Nusantaraterkini.co, LANGKAT – Sejumlah pelaku Rumah Pangan Kita (RPK) di Kabupaten Langkat mengaku mulai terbebani dengan meningkatnya biaya operasional distribusi beras SPHP setelah gudang Bulog Stabat tidak lagi beroperasi sementara akibat renovasi.
Padahal selama ini, keberadaan RPK menjadi salah satu ujung tombak pemerintah dalam menjaga stabilitas harga pangan dan memastikan masyarakat tetap memperoleh beras SPHP dengan harga eceran tertinggi (HET).
Salah seorang pemilik RPK di Stabat, Dony Syahputra, mengungkapkan bahwa sebelum gudang Bulog Stabat direnovasi, proses pengambilan surat order (SO) hingga distribusi beras dapat dilakukan dengan lebih mudah dan efisien.
Baca Juga : Jaga Stabilitas Harga, Bulog Sumsel Babel Optimalkan Penyaluran Beras SPHP
“Dulu seluruh proses pengambilan dilakukan di gudang Stabat. Ongkos angkut masih relatif ringan dan distribusi ke masyarakat juga lebih lancar,” ujar Dony, Rabu (13/5/2026).
Namun dalam beberapa bulan terakhir, pengambilan beras dialihkan ke wilayah Medan sesuai arahan Bulog Cabang Medan. Para mitra RPK harus mengambil surat order ke Kantor Bulog di Tanjung Morawa sebelum melanjutkan pengambilan beras ke gudang yang telah ditentukan di Kota Medan.
Menurut Dony, perubahan mekanisme tersebut membuat biaya operasional meningkat cukup signifikan. Para mitra harus menanggung biaya bahan bakar, tol, sewa mobil barang, hingga tenaga bongkar muat secara mandiri.
Baca Juga : KDKMP Gelar Gerakan Pangan Murah di Padangsidimpuan, Jaga Stok Jelang Lebaran
Di sisi lain, jumlah pengambilan beras yang sebelumnya mencapai 400 goni per pekan kini dibatasi hanya 200 goni.
“Jarak tempuh semakin jauh, sementara biaya tol dan sewa kendaraan tetap tinggi. Yang menjadi persoalan, jumlah beras yang bisa diambil justru berkurang,” katanya.
Dony berharap pihak Bulog dapat memberikan solusi ataupun kebijakan yang lebih meringankan bagi mitra RPK di daerah, khususnya Kabupaten Langkat yang harus mengambil stok hingga ke Medan.
Ia mengusulkan agar kuota pengambilan dapat kembali menjadi 400 goni seperti sebelumnya, atau setidaknya pengambilan dilakukan dua minggu sekali dengan jumlah yang lebih besar agar biaya operasional tetap sebanding.
“Kalau gudang Stabat memang masih renovasi, minimal pengambilan bisa dua minggu sekali dengan jumlah 400 goni.
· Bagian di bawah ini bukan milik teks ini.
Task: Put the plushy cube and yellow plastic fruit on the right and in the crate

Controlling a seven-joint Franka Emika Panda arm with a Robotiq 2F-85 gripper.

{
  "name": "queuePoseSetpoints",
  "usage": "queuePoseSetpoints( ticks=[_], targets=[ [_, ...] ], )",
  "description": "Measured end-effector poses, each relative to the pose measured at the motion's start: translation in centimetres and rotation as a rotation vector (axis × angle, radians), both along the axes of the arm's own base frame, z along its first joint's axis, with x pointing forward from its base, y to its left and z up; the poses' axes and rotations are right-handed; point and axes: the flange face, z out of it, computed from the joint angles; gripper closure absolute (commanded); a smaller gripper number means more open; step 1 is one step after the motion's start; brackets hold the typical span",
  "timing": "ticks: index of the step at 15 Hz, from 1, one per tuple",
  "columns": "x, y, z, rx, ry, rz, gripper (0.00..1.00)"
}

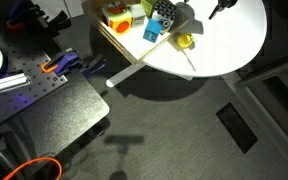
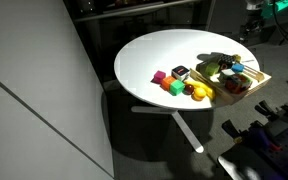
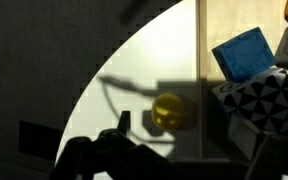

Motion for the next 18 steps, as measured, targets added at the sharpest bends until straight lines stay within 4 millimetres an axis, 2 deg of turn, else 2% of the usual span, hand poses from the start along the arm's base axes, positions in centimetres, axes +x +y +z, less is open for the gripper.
queuePoseSetpoints(
  ticks=[5,9,18],
  targets=[
    [-0.7,-2.3,-1.2,-0.003,0.011,-0.045,0.0],
    [-0.6,-3.5,-2.9,-0.008,0.008,-0.059,0.0],
    [0.6,-3.9,-6.8,-0.015,0.009,-0.082,0.0]
  ],
)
Karena biaya jalan, tol, dan sewa mobil tetap sama,” ungkapnya.
Menurutnya, para pelaku RPK selama ini tidak hanya mencari keuntungan semata, tetapi juga ikut membantu pemerintah menjaga kestabilan harga pangan di tengah masyarakat.
“Kami berharap ada kebijakan yang bisa sedikit meringankan para mitra RPK supaya tetap bertahan dan masyarakat kecil tetap mudah mendapatkan beras SPHP dengan harga HET,” tutupnya.